The law requires telling at least one parent 48 hours before the abortion practitioner can do the abortion on the minor girl.

It was enacted in 2003 but abortion advocates including Planned Parenthood of Northern New England, the ACLU and two abortion businesses, filed suit against it. They claimed the law needed a health exception to allow teenagers to get a judicial waiver in emergency cases when parents supposedly couldn’t be told.

The law ultimately went to the U.S. Supreme Court last year and it ruled that lower courts should have just ruled certain parts of it unconstitutional and let the rest stand.

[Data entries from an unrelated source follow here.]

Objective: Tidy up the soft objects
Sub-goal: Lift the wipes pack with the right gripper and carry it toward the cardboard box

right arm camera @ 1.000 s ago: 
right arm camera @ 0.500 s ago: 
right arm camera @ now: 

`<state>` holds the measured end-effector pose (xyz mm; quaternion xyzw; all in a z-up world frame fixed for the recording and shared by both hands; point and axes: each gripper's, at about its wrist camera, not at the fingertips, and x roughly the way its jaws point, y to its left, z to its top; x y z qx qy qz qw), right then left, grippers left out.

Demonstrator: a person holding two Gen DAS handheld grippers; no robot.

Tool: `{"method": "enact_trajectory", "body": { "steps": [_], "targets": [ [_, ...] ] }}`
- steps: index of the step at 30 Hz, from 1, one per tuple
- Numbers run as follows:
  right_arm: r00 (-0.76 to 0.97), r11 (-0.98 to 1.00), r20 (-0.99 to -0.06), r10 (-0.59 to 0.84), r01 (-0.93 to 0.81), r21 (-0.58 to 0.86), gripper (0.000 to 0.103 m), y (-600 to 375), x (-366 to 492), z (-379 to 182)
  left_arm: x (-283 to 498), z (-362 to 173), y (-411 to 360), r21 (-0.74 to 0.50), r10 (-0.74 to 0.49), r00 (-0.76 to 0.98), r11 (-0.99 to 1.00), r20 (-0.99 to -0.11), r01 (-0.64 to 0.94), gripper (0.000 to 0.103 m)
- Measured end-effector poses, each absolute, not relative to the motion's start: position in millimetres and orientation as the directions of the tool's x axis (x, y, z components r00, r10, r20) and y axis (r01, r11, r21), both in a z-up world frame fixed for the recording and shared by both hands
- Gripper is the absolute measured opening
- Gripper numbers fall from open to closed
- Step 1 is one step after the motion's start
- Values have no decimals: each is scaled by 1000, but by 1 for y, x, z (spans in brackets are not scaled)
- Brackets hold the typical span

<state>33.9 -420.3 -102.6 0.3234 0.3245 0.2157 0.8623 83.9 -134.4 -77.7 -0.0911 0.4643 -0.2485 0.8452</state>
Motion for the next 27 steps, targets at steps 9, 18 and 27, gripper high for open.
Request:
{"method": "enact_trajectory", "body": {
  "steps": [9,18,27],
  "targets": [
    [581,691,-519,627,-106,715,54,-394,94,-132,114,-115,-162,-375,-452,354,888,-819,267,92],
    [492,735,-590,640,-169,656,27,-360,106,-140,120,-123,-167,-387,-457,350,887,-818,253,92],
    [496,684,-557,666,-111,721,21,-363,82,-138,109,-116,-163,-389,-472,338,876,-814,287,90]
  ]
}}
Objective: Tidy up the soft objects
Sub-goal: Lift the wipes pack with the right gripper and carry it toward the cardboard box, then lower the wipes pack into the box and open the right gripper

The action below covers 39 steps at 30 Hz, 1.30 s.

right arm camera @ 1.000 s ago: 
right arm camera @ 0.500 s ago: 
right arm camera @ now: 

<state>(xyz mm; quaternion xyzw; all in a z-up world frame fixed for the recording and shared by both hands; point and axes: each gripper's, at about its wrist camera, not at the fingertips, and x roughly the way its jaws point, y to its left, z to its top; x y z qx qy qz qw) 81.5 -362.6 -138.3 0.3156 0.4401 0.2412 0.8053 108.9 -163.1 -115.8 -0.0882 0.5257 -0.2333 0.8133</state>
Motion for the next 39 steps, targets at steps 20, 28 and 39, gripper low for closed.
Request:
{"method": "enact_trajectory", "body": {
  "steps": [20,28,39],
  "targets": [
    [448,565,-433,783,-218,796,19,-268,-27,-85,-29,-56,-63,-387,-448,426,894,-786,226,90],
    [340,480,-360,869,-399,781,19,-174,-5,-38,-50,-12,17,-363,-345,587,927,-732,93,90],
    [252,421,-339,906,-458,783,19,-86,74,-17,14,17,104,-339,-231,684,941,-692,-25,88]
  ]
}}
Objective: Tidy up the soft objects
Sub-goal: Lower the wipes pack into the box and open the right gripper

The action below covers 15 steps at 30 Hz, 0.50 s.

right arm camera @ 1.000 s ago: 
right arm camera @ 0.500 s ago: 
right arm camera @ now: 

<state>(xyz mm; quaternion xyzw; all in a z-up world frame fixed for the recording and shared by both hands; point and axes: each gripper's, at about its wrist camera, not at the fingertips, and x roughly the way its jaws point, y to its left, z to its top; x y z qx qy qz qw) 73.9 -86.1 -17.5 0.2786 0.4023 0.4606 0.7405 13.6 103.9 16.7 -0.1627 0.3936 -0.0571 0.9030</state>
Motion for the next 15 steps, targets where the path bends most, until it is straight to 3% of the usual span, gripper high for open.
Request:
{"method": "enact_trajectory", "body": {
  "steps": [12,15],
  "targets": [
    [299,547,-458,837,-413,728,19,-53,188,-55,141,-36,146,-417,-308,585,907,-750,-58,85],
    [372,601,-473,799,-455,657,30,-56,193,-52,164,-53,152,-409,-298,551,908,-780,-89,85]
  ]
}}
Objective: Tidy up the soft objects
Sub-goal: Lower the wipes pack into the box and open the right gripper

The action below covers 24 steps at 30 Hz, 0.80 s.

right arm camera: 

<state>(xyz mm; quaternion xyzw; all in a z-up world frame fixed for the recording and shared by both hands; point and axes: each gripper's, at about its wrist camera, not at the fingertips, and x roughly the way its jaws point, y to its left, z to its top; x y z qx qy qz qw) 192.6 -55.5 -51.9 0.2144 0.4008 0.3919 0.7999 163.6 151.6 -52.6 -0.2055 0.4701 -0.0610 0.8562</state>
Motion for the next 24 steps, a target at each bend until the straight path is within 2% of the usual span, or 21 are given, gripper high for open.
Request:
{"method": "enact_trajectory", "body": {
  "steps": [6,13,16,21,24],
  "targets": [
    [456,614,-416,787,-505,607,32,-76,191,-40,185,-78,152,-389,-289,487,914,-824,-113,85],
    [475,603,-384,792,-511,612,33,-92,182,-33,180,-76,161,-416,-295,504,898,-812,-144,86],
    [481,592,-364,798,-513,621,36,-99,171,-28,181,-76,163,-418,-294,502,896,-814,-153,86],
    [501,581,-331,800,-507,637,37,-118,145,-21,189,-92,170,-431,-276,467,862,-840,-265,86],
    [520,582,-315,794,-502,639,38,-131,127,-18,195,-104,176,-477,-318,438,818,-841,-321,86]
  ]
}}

But U.S. District Judge Joseph DiClerico, who originally ruled the law unconstitutional, declined to issue a final ruling on the notification law "in deference to the Legislature" because it is considering the bill to repeal the law entirely.

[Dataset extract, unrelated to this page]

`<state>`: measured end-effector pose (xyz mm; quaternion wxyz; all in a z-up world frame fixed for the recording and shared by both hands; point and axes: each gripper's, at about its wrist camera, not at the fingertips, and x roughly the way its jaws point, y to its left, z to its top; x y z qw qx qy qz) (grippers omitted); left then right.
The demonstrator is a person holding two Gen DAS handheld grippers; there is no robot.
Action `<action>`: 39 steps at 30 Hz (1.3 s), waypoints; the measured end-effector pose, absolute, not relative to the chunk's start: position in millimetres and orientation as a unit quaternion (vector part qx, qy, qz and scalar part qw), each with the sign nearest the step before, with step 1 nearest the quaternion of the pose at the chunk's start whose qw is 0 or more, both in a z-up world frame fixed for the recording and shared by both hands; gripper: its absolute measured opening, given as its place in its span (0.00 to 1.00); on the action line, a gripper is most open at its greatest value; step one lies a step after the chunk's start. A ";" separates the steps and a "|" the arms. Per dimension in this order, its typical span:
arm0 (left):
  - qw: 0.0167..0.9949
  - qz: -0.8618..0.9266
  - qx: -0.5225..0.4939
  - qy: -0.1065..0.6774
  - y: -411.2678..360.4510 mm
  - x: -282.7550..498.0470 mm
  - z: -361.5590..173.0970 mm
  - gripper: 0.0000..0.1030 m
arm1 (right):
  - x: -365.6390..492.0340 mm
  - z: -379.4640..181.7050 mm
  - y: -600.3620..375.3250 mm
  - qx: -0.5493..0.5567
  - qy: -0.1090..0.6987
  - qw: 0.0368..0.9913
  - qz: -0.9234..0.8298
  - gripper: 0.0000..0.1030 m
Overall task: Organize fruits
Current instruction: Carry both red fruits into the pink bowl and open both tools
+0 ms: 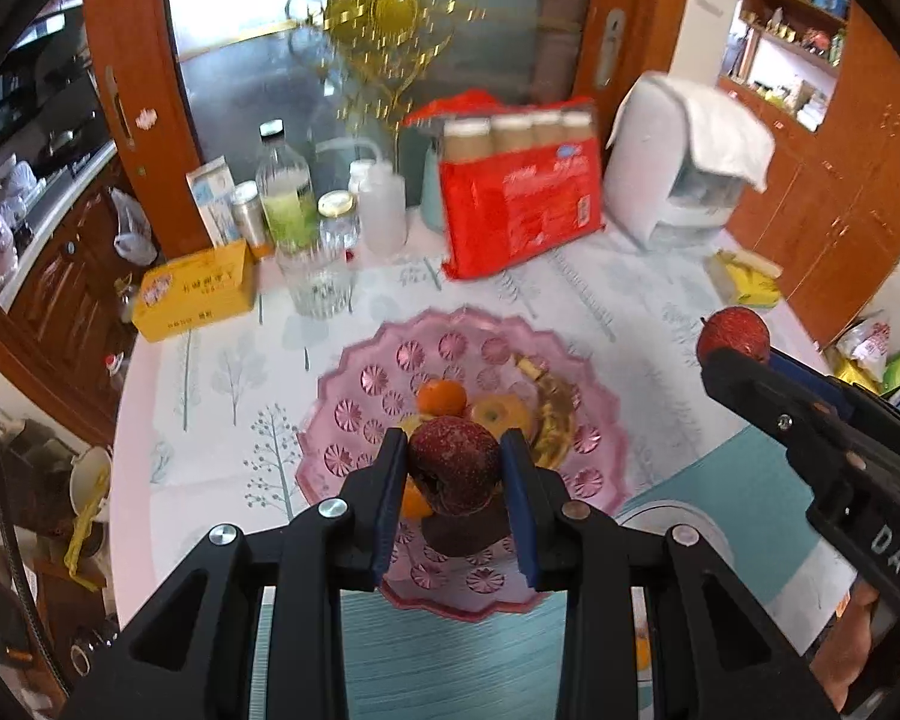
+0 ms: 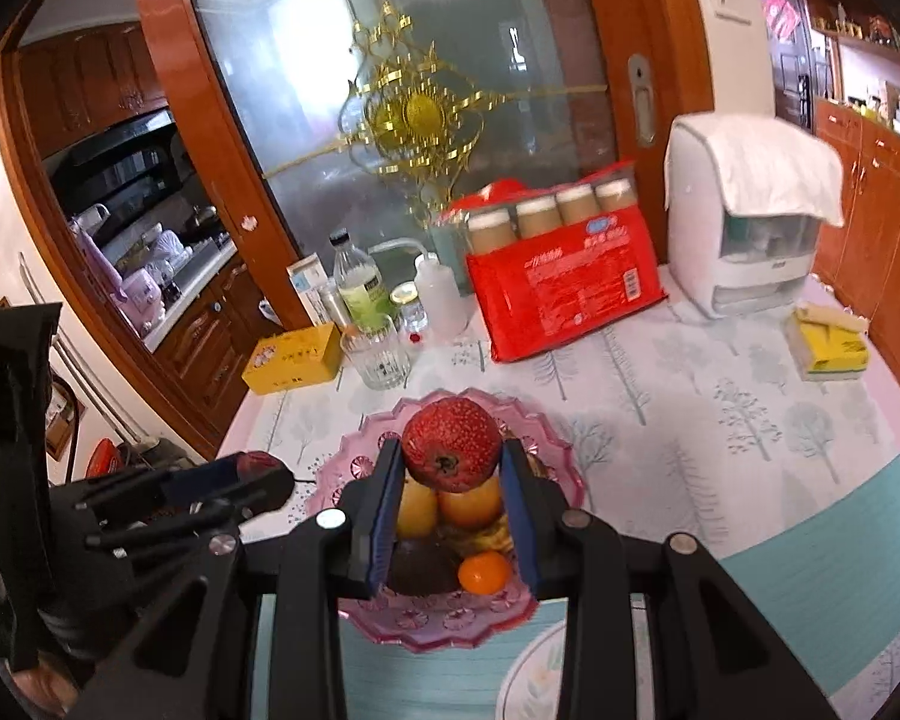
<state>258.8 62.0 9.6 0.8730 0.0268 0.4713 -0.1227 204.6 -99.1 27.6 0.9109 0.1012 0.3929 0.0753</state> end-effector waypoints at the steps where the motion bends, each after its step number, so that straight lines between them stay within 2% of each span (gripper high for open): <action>1: 0.869 -0.120 0.027 0.480 60.5 264.5 -0.2 0.29 | 209.0 20.9 -97.4 0.101 0.399 0.908 0.078 0.32; 14: 0.824 -0.101 -0.007 0.558 66.4 316.4 -96.2 0.29 | 262.6 -76.7 -92.8 0.113 0.488 0.861 0.086 0.32; 22: 0.823 -0.108 -0.031 0.556 70.9 328.7 -116.4 0.30 | 271.0 -114.3 -74.5 0.088 0.521 0.842 0.104 0.33; 25: 0.819 -0.104 -0.035 0.563 71.8 332.7 -124.5 0.35 | 272.1 -118.5 -72.0 0.086 0.531 0.835 0.114 0.33; 27: 0.817 -0.100 -0.041 0.566 74.0 333.2 -126.3 0.44 | 272.8 -118.5 -74.3 0.089 0.531 0.835 0.115 0.33; 29: 0.818 -0.092 -0.051 0.566 78.1 333.2 -127.2 0.60 | 271.8 -116.2 -78.0 0.093 0.527 0.837 0.117 0.34; 31: 0.819 -0.092 -0.059 0.564 81.2 332.5 -126.1 0.64 | 270.7 -113.3 -82.2 0.098 0.522 0.840 0.112 0.43; 32: 0.819 -0.091 -0.060 0.563 81.6 331.4 -125.1 0.66 | 269.6 -111.6 -84.6 0.100 0.518 0.842 0.110 0.45; 35: 0.823 -0.085 -0.052 0.560 81.5 327.0 -121.7 0.70 | 266.2 -107.5 -89.3 0.105 0.513 0.845 0.108 0.45; 39: 0.827 -0.083 -0.042 0.555 79.9 317.9 -114.8 0.71 | 259.2 -101.1 -93.8 0.110 0.508 0.847 0.109 0.45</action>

The committee’s vote fell along party lines and the repeal bill now heads to the full state House for a vote, where it is expected to be approved.

State Rep. Liz Hager, a Republican, is the lead sponsor of the repeal measure, House Bill 184, and New Hampshire Gov John Lynch said last week he will sign the bill.

Lynch press secretary Colin Manning said the governor feels “current law fails to protect the health and safety of all women. If a bill repealing this flawed law were to reach the governor’s desk, he would sign it.”

Pro-life advocates oppose the repeal bill and say the law should simply be fixed to respond to the court’s concerns rather than taken off the books entirely.